The Position of Women in Music

From the February, 1943 WQXR Program Guide:
You or we may not agree with everything [or anything] that Sir Thomas Beecham says about women in music, but we know his comments will interest you. This article is condensed from the original which appears in the recently published "Vogue's First Reader." We wish to express our thanks to the publishers for their permission to reprint it.
The number of women in the musical profession has been steadily increasing in the last thirty years or so. As the art of music is in a state of hopeless decadence, this phenomenon is inevitable.
I am, of course, speaking only of the executive side of music. (There are no women composers, never have been and possibly never will be). I look forward with cheerful pessimism to the day when it will be virtually monopolized by women; for man, the more dynamic animal, will not be content much longer to remain in the service of an art which for the moment seems incapable of giving birth to beautiful creations of the imagination.
The simple truth is that all human activity must pass through its periods of rise, ripeness, and decline, and music has been, to a certain extent, fortunate in that it is the last of the great arts in point of date to suffer this general experience. For my part, I look forward to the next twenty years with a quite lively curiosity and anticipation. I want to see what women are going to do with their newest toy, and I believe the results will be full of interest.
There is a definite feminine approach to music which has a distinct pathological value. Women can actually make it sound different to what it is when handled by men. This physical fact I discovered many years ago. Then I heard, during an audition, a number of women play the viola, that most unsatisfactory and nondescript member of the orchestra. The tone produced by these ladies, almost without exception, was wholly unlike that of the masculine candidates, and to my taste more appealing and attractive.
There is a decided feminine element discernible in all the great masters. Much of this I have always felt has been unduly discounted by most male interpreters. Were it otherwise, the world would not have been so grossly affronted as it has been for generations by the ponderous, dull, and graceless performances given almost everywhere of such composers as Bach, Handel, and Haydn. It is high time that a little stress was laid upon the other side of the musical picture, even though we lose something temporarily in the process.

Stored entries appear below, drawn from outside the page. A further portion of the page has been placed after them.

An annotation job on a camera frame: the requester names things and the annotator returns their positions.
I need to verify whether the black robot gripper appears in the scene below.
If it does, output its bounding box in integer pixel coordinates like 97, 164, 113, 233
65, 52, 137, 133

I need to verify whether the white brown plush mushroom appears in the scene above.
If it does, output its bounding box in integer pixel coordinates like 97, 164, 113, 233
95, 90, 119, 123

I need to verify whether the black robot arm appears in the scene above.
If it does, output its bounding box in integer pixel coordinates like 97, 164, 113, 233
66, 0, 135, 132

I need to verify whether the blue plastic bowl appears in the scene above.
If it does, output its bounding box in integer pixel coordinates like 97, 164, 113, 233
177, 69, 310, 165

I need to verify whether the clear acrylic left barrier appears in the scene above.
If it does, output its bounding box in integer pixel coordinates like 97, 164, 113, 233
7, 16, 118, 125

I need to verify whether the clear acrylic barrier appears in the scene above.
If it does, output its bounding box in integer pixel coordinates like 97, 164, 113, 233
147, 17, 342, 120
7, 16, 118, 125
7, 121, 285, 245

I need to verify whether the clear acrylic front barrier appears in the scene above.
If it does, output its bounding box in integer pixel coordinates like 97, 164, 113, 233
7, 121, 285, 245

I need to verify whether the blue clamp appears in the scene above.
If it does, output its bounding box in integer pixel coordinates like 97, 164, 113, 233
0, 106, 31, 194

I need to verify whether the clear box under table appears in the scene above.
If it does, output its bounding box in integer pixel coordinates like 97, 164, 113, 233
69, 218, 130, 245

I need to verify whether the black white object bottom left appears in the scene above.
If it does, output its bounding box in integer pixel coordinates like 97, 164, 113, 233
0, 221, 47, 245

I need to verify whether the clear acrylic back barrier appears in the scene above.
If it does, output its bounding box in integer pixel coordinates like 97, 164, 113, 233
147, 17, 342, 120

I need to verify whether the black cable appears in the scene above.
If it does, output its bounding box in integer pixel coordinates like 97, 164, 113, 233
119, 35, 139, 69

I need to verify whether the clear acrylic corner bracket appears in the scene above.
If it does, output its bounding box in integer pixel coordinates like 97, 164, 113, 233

But far more inimical to the fuller development of their powers is marriage. All that can be said is that for artists it takes its rightful place alongside such other major disasters as earthquakes, sea wrecks, battle, and sudden death. And yet there is hardly one among them who, heedless of every other consideration in the world, does not rush into matrimony upon the slightest provocation or the flimsiest pretext.
Scores of times I have viewed the depressing spectacle of some bright young thing of talent, upon whom have been lavished the resources of family or friends and the last word in the expert training of her day, and yet who, upon the very threshold of success, turns up smilingly one day to announce her instant marriage to a man who has sturdily put his foot down against her appearing before the public.
And our soft-hearted, and still more soft-headed modern society, instead of devoting what it elects to call its mind to the discovery of a punishment worthy of such a crime, hails the catastrophe with enthusiasm. It rejoices over the wasted years of useless endeavour.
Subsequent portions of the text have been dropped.